- **Problem details**
Find all the lines in the material below with the word "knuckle", and copy them.

[[ Material shown open ]]

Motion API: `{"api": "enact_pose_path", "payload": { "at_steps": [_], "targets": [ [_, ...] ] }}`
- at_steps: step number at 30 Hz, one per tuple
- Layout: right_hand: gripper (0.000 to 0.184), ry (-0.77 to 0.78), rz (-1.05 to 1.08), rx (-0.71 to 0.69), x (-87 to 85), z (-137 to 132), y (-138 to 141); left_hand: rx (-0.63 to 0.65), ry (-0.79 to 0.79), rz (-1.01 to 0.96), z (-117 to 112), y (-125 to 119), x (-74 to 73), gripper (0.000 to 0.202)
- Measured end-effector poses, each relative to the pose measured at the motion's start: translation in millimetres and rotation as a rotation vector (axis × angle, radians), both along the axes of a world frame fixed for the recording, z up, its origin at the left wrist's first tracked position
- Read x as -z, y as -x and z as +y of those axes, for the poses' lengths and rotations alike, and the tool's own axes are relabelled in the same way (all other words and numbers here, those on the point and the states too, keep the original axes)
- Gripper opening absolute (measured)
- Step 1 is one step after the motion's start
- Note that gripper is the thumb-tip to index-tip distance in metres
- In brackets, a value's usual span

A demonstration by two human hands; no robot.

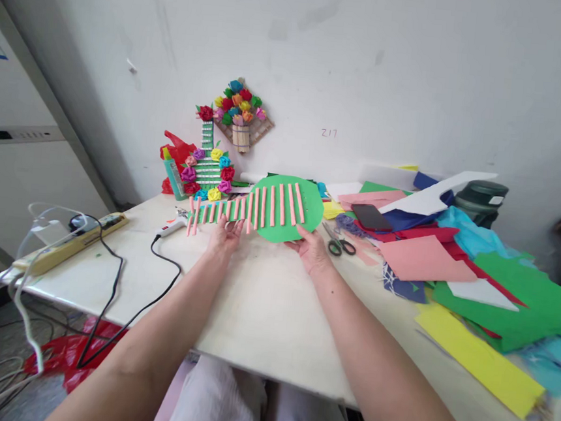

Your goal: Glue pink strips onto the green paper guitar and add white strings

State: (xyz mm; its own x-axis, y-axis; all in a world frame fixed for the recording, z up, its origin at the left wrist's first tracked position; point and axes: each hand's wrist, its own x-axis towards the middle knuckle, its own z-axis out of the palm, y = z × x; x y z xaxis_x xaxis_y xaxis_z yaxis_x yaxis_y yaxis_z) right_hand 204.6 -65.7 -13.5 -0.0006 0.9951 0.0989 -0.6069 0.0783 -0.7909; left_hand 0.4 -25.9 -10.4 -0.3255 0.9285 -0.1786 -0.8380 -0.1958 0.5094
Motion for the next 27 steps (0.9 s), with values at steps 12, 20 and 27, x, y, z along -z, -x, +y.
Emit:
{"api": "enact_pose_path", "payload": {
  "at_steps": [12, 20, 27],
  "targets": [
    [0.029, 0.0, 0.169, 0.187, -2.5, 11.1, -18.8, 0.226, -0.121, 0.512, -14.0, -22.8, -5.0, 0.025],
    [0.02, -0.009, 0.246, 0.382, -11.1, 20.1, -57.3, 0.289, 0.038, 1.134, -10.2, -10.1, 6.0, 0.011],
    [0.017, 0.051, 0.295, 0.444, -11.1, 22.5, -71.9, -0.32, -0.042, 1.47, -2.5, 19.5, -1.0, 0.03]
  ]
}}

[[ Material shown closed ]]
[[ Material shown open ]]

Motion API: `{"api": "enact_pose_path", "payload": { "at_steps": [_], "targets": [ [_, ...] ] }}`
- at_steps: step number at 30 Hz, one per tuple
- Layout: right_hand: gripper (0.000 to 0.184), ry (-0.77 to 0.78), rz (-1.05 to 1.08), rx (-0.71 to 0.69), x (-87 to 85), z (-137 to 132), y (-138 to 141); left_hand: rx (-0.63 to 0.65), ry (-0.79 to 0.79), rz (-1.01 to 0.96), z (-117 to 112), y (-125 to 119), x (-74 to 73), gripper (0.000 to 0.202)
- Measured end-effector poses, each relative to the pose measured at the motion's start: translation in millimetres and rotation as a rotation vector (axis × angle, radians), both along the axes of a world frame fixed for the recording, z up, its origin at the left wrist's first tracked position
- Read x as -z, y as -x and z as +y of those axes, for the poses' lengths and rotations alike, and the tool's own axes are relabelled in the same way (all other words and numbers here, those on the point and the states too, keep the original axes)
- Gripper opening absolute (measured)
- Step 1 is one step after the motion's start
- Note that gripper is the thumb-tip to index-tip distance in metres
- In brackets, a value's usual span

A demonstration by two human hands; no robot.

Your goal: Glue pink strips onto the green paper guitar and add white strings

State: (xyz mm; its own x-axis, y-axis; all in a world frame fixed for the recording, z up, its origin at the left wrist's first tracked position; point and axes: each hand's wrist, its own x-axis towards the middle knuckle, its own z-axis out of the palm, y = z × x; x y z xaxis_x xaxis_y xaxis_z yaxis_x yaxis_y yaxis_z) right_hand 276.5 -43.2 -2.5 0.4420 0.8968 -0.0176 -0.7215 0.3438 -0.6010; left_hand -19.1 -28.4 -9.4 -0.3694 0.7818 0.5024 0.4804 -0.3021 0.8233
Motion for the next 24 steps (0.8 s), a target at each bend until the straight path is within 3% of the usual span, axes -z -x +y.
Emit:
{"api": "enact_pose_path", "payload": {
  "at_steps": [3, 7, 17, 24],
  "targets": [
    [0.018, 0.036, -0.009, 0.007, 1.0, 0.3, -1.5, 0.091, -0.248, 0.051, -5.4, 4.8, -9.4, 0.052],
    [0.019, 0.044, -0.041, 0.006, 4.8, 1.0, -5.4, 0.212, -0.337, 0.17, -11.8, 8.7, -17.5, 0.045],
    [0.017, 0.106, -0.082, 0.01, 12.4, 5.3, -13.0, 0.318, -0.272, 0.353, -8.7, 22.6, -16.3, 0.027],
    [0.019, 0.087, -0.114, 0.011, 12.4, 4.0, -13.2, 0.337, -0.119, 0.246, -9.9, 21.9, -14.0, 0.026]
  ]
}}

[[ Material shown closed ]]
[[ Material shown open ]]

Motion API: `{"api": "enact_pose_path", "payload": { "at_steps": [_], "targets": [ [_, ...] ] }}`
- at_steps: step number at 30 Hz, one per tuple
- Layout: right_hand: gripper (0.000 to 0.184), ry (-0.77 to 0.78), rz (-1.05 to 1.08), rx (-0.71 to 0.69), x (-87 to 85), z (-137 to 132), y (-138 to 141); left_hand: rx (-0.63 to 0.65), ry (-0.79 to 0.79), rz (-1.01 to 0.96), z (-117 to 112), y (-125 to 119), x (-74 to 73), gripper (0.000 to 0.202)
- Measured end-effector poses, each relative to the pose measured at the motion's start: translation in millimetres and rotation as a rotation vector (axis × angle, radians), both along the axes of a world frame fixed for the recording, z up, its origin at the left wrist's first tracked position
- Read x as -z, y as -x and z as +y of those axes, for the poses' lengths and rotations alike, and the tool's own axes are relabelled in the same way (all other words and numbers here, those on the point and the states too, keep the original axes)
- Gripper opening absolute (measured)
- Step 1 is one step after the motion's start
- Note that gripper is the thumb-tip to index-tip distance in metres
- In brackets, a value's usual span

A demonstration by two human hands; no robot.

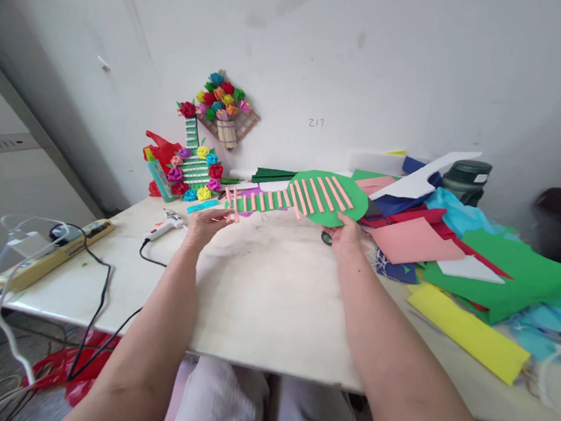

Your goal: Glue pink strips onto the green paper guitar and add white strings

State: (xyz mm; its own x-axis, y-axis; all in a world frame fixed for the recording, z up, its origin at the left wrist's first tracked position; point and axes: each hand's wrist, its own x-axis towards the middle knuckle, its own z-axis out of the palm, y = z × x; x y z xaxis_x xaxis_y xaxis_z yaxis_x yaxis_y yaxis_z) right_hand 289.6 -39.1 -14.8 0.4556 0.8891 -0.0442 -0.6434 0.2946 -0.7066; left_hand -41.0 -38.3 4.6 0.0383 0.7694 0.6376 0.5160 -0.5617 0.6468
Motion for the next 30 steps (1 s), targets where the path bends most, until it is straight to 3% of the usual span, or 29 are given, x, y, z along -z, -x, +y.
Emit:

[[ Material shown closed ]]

- **Output**
State: (xyz mm; its own x-axis, y-axis; all in a world frame fixed for the recording, z up, its origin at the left wrist's first tracked position; point and axes: each hand's wrist, its own x-axis towards the middle knuckle, its own z-axis out of the palm, y = z × x; x y z xaxis_x xaxis_y xaxis_z yaxis_x yaxis_y yaxis_z) right_hand 204.6 -65.7 -13.5 -0.0006 0.9951 0.0989 -0.6069 0.0783 -0.7909; left_hand 0.4 -25.9 -10.4 -0.3255 0.9285 -0.1786 -0.8380 -0.1958 0.5094
State: (xyz mm; its own x-axis, y-axis; all in a world frame fixed for the recording, z up, its origin at the left wrist's first tracked position; point and axes: each hand's wrist, its own x-axis towards the middle knuckle, its own z-axis out of the palm, y = z × x; x y z xaxis_x xaxis_y xaxis_z yaxis_x yaxis_y yaxis_z) right_hand 276.5 -43.2 -2.5 0.4420 0.8968 -0.0176 -0.7215 0.3438 -0.6010; left_hand -19.1 -28.4 -9.4 -0.3694 0.7818 0.5024 0.4804 -0.3021 0.8233
State: (xyz mm; its own x-axis, y-axis; all in a world frame fixed for the recording, z up, its origin at the left wrist's first tracked position; point and axes: each hand's wrist, its own x-axis towards the middle knuckle, its own z-axis out of the palm, y = z × x; x y z xaxis_x xaxis_y xaxis_z yaxis_x yaxis_y yaxis_z) right_hand 289.6 -39.1 -14.8 0.4556 0.8891 -0.0442 -0.6434 0.2946 -0.7066; left_hand -41.0 -38.3 4.6 0.0383 0.7694 0.6376 0.5160 -0.5617 0.6468

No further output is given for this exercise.